I remembered when this book was first published, I bought it immediately. Firstly, it is because this is one in the excellent Springer-Praxis book series, I always love the books published by Praxis. Secondly, "Neptune" is a special book, in early years; Miner also published a very good book "Uranus" for Praxis. Therefore, I didn't think buy bought a copy of "Neptune".

When I not yet started my reading, and found that only the second half of book talk about Neptunian atmosphere, interior, ring etc, but used the first half to talk about the Voyagers and the pre-Neptune discoveries, I thought that that it was traveling out of scope.

However, when I started my reading, it is not the case.

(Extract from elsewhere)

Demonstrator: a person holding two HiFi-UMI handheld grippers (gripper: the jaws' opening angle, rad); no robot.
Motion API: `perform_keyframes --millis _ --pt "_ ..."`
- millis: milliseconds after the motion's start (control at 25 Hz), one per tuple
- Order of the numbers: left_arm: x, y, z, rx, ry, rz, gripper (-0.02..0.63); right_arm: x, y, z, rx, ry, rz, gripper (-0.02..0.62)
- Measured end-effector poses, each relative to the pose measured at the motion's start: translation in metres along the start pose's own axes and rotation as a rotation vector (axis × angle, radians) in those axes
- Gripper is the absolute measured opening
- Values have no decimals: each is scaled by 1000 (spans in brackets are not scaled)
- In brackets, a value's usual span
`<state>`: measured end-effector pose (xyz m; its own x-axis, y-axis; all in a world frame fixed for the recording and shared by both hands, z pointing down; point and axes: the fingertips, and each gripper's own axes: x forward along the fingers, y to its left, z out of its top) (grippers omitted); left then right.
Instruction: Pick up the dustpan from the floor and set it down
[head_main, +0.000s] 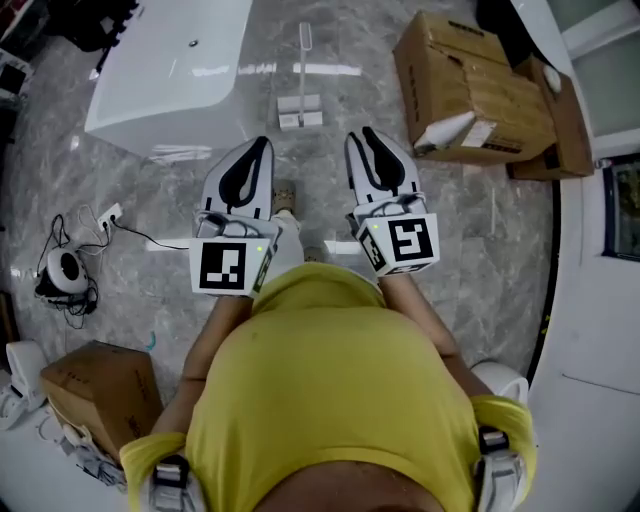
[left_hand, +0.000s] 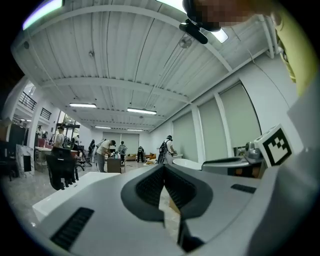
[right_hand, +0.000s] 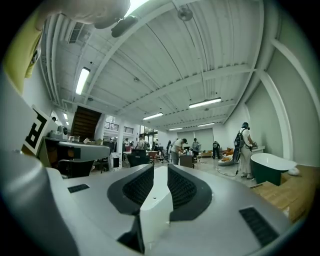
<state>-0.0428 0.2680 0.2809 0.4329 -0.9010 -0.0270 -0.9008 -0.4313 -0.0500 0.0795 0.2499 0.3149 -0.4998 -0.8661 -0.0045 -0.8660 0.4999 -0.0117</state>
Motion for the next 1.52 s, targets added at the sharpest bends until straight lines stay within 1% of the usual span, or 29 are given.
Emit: perform_keyframes --millis 160,240,360,440,600,760,920,1080,1200,1360,1520 --pt "35 22 -2 7 1 -14 2 34 -16 -5 -8 9 -8 117" --pt "56 39 -3 9 4 -15 2 58 -22 -8 -7 15 -6 126" --pt "88 65 1 15 -21 -38 2 96 -31 -10 -13 21 -1 130" --pt "109 83 -3 14 -14 -51 2 123 -37 -11 -24 25 -6 132" --pt "147 115 -10 -4 -16 -91 2 172 -52 -15 -24 47 -36 133" --pt "179 139 -22 -18 1 -138 2 205 -65 -26 -16 73 -85 133" --pt "204 153 -32 -33 8 -176 2 226 -75 -37 -7 93 -122 133" --pt "222 158 -40 -48 22 -196 2 241 -83 -44 -4 116 -129 133" --pt "234 161 -45 -63 50 -203 2 253 -90 -51 3 148 -118 135" --pt "253 164 -53 -51 79 -209 2 275 -101 -62 15 170 -80 138" --pt "269 172 -63 -80 96 -176 2 297 -115 -80 34 196 -45 141"
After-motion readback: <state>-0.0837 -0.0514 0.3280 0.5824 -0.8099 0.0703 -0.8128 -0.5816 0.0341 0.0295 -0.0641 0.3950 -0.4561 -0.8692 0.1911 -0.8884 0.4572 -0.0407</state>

Miner was one of scientists in-charging the Voyager mission to Neptune, his personally experience cannot be replaced by others. His writings are to point, no dummy words, everything he wrote are related to the Neptune findings. Even for those he mentioned for the Voyager findings on Jupiter, Saturn and Uranus, are all concise and it's important for the story of Neptune discoveries. It is totally different from my first impression.

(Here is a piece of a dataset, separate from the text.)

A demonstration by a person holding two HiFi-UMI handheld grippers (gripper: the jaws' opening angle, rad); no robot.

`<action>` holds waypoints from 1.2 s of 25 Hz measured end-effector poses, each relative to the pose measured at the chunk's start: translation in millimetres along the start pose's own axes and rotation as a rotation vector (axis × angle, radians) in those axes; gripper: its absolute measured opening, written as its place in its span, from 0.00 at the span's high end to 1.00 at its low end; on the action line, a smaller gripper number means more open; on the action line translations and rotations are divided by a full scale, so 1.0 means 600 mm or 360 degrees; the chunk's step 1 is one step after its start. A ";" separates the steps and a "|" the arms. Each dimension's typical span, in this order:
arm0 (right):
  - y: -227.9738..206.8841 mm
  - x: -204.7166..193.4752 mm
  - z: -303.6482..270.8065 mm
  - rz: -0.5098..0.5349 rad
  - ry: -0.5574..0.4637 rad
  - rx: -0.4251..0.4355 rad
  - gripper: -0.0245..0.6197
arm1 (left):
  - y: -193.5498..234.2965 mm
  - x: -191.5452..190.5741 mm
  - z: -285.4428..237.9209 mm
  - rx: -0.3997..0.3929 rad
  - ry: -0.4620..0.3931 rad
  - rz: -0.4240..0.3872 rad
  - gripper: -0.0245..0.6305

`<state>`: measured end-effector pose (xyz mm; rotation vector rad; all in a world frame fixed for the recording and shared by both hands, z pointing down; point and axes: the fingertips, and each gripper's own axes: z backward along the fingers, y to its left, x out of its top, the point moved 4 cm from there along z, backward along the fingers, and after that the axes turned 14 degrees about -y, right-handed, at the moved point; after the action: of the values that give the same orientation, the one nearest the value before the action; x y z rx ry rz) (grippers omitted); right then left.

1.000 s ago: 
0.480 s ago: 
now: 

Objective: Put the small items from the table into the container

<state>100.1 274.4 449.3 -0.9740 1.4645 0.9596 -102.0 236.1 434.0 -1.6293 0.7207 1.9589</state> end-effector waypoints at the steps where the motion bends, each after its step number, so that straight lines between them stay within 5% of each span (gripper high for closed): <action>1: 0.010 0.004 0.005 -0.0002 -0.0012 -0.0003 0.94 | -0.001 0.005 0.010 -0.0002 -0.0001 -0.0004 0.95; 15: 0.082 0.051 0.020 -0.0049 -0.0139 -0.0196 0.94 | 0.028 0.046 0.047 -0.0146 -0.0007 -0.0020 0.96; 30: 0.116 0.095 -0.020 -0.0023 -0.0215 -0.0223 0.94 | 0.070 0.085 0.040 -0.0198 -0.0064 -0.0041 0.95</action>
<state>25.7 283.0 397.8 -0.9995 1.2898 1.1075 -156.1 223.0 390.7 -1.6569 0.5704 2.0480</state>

More, Miner described the history of Neptune, the telescopic understanding of Neptune before Voyager; the story of Voyager, its beginning, preparation for the Neptune encounter, the detail sequence of events during the encounter as well as the in-depth Neptune sciences. From his firsthand experience, you can see how NASA's daily operation, and the details of Voyager mission, these are already worthwhile for the book.

The only weakness of this book is the coverage of Triton is too little. Since Triton is a very important moon in the solar system, persaonlly I think there should be a whole chapter dedicated for Triton.

This book is a great reading for those who love space exploration and the Solar System. This book is not too difficult nor too easy, so I suggest this book to those who have basic knowledge of the Solar System and planetary exploration.

I highly recommend this book!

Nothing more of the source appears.